### Problem
The answer must be every line from the entries below that includes "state".

(Records from a dataset)
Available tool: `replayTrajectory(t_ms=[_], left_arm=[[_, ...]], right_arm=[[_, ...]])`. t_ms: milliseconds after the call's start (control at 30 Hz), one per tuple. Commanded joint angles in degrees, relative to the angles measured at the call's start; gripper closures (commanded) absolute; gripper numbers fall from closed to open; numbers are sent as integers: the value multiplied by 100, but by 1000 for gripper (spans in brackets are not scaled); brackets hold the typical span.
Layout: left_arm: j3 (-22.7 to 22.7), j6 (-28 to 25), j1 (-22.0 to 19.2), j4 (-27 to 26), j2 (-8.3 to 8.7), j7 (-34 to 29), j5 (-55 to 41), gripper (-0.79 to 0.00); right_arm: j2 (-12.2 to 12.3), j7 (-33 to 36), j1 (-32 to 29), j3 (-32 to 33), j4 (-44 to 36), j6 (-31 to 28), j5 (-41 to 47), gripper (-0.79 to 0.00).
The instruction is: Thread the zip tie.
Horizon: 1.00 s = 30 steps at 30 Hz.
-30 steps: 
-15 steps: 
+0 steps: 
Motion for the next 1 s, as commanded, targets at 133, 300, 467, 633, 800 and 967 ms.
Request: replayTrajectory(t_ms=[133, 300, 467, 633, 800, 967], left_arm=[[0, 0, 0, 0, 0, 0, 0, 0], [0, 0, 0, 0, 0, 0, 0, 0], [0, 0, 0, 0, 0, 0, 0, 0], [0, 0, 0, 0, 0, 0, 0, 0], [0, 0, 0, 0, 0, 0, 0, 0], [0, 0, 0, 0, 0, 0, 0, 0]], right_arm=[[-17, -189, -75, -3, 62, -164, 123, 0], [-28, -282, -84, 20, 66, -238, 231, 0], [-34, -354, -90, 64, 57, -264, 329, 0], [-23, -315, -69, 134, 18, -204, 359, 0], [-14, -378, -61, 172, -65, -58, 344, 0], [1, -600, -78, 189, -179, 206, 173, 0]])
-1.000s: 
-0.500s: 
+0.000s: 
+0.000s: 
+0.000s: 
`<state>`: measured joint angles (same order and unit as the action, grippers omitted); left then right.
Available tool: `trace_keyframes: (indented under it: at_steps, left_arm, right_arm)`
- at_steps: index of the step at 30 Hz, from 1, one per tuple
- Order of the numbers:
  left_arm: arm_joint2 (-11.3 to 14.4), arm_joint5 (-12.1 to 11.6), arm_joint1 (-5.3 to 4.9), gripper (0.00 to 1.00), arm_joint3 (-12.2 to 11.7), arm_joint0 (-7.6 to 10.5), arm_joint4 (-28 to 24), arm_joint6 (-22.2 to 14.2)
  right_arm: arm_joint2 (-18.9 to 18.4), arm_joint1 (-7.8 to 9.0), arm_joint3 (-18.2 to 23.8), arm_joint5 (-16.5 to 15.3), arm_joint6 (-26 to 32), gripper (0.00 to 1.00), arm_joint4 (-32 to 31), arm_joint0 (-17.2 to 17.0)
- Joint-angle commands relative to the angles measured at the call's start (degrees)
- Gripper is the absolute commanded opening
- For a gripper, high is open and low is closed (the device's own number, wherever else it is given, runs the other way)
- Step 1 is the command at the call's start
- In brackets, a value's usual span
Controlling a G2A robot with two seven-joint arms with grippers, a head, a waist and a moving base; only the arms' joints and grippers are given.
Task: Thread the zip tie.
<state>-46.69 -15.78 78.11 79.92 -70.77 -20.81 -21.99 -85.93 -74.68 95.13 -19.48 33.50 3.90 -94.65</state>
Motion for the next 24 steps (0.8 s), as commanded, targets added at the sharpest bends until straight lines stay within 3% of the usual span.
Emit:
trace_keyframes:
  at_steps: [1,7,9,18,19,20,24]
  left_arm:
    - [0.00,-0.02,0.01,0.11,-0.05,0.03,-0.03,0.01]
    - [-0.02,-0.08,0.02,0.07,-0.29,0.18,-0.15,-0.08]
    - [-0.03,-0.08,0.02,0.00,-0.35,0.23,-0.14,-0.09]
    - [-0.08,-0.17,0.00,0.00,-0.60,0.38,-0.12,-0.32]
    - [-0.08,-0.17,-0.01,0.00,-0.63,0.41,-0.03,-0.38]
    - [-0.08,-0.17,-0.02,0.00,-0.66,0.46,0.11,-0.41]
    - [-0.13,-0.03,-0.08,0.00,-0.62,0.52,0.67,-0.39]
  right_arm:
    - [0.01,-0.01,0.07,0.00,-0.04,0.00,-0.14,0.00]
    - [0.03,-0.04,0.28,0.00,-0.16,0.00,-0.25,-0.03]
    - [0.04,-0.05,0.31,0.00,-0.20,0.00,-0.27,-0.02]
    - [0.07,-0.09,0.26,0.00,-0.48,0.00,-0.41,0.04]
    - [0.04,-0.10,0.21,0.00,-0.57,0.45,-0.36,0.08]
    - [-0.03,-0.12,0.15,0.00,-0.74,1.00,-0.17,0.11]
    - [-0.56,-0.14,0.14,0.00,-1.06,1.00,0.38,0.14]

### Finished exercise
`<state>`: measured joint angles (same order and unit as the action, grippers omitted); left then right.
<state>-46.69 -15.78 78.11 79.92 -70.77 -20.81 -21.99 -85.93 -74.68 95.13 -19.48 33.50 3.90 -94.65</state>

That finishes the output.